Both low resistivity and good adhesion are desirable features for a back contact metallized layer used in solar cells. However, based on the results listed in Table 1, the Mo films prepared under a single deposition condition failed to acquire simultaneously low resistivity and good adhesion. To overcome the weakness, the performance of a bilayer Mo film at sequentially different sputtering powers and different working pressures during the deposition process was explored. The first bottom layer was grown at a sputtering power of 30 W and a working pressure of 12 mTorr to ensure good adhesion. Afterward, the second top layer was deposited at a sputtering power of 100 W and a working pressure of 4.5 mTorr to obtain a low-resistivity film. Figure 6 shows the SEM images of the top surface and the fracture surface of the bilayer Mo films prepared at 30 W/12 mTorr for 10 min and subsequently at 100 W/4.5 mTorr for 20 min. The thicknesses of the first and the second Mo layers were, respectively, 215 and 520 nm. The film shows a columnar growth with a visible junction between the top and the bottom Mo layers. The electrical resistivity of the bilayer Mo film was measured to be 6.35 × 10−5 Ω-cm, close to that of the single-layer Mo film (6.10 × 10−5 Ω-cm) prepared at a sputtering power of 100 W and a working pressure of 4.5 mTorr (the same deposition condition for the top layer).

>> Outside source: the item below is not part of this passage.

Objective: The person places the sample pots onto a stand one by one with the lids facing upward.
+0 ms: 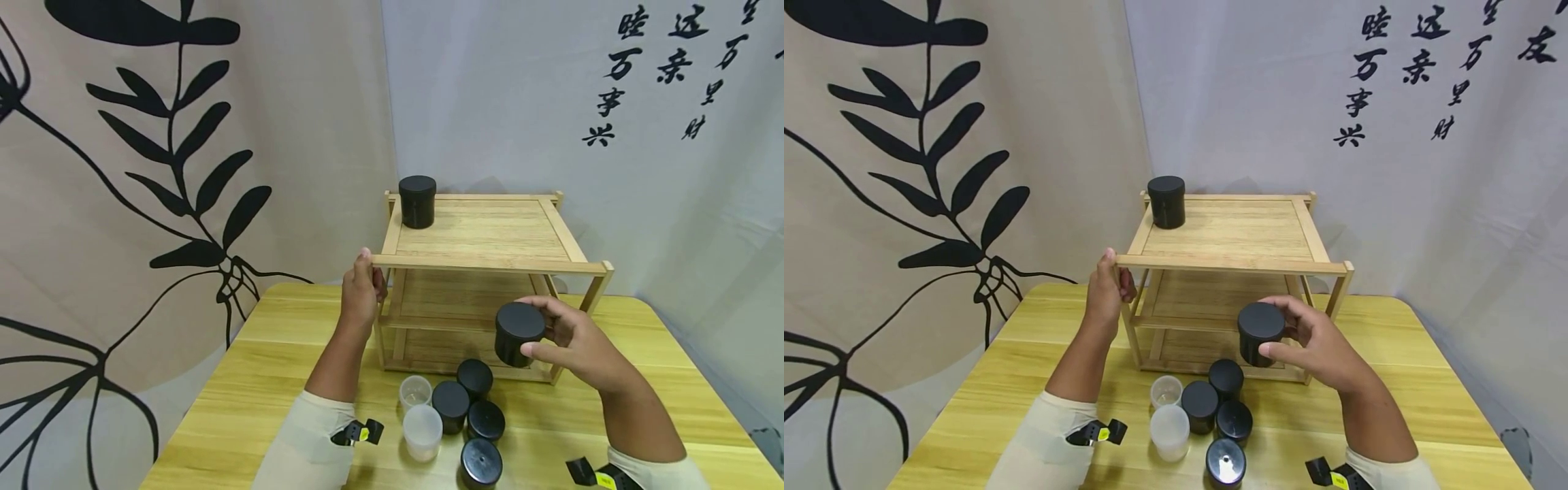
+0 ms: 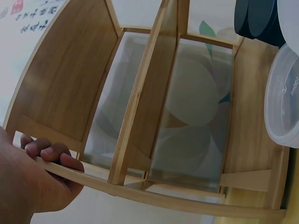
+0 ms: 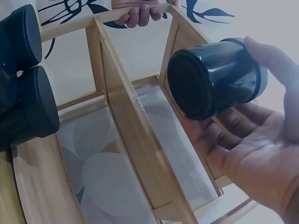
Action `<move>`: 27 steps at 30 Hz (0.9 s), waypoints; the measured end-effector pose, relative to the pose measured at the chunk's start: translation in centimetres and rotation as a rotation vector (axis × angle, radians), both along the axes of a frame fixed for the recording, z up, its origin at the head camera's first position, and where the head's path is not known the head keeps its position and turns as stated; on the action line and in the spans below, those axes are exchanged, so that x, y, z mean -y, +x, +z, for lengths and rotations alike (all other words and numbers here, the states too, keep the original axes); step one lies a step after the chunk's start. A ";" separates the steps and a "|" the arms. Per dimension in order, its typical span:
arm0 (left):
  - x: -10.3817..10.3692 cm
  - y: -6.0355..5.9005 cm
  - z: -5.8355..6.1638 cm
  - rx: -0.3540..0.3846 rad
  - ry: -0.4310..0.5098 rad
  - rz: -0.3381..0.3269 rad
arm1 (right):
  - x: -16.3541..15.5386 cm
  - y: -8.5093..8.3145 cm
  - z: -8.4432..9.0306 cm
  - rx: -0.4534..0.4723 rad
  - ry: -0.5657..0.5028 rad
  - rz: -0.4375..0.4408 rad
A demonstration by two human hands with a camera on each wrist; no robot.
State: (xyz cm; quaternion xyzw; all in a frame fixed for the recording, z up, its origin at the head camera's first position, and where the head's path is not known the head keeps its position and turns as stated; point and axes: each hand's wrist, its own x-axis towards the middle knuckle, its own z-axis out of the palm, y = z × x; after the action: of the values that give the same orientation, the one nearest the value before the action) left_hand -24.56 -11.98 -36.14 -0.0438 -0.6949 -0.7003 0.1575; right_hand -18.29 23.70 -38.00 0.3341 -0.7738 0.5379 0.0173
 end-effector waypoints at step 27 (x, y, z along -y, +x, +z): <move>0.2 0.2 0.1 0.010 0.004 -0.019 | 1.1 0.7 4.6 0.034 -0.032 0.055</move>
State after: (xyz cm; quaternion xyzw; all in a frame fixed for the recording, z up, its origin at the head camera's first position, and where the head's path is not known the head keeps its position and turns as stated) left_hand -24.39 -12.16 -36.02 -0.0466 -0.6937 -0.7035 0.1474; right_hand -17.60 22.62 -33.41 0.3458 -0.7557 0.5561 -0.0050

The bilayer MO film passed the Scotch tape test for adhesion to the soda-lime glass substrate. The reflectivity of the bilayer Mo film was found to be 53% in the visible spectrum.

It is reported in the literature that the single-layer Mo films deposited using RF sputtering outperform those grown by DC sputtering in terms of conductivity, density, and adhesion to the soda-lime glass substrate [1]. Different from several previous studies preparing bilayer Mo films using DC sputtering at a higher working pressure and a lower working pressure [5, 9, 12], this study utilized different RF sputtering powers in conjunction with different working pressures to prepare bilayer Mo films. Results show that the bilayer Mo films were suitable for use as back metal contacts of CIGS solar cells as both good adhesion to the soda-lime glass substrate and low resistivity were achieved.

4. Conclusions

In this study, bilayer Mo films were successfully prepared using RF sputtering. The bottom layer was grown at a sputtering power of 30 W and a working pressure of 12 mTorr to pass Scotch tape test for adhesion to the soda-lime glass substrate. The top layer was deposited at a sputtering power of 100 W and a working pressure of 4.5 mTorr to obtain a low electrical resistivity of 6.35 × 10−5 Ω-cm. The films revealed a columnar growth with a preferred orientation along the (110) plane. The reflectivity of the bilayer Mo film was found to be 53% in the visible spectrum. These results verify that the bilayer Mo films prepared by the study are suitable for use as back metal contacts of CIGS solar cells.

Conflict of Interests

The authors declare that there is no conflict of interests regarding the publication of this paper.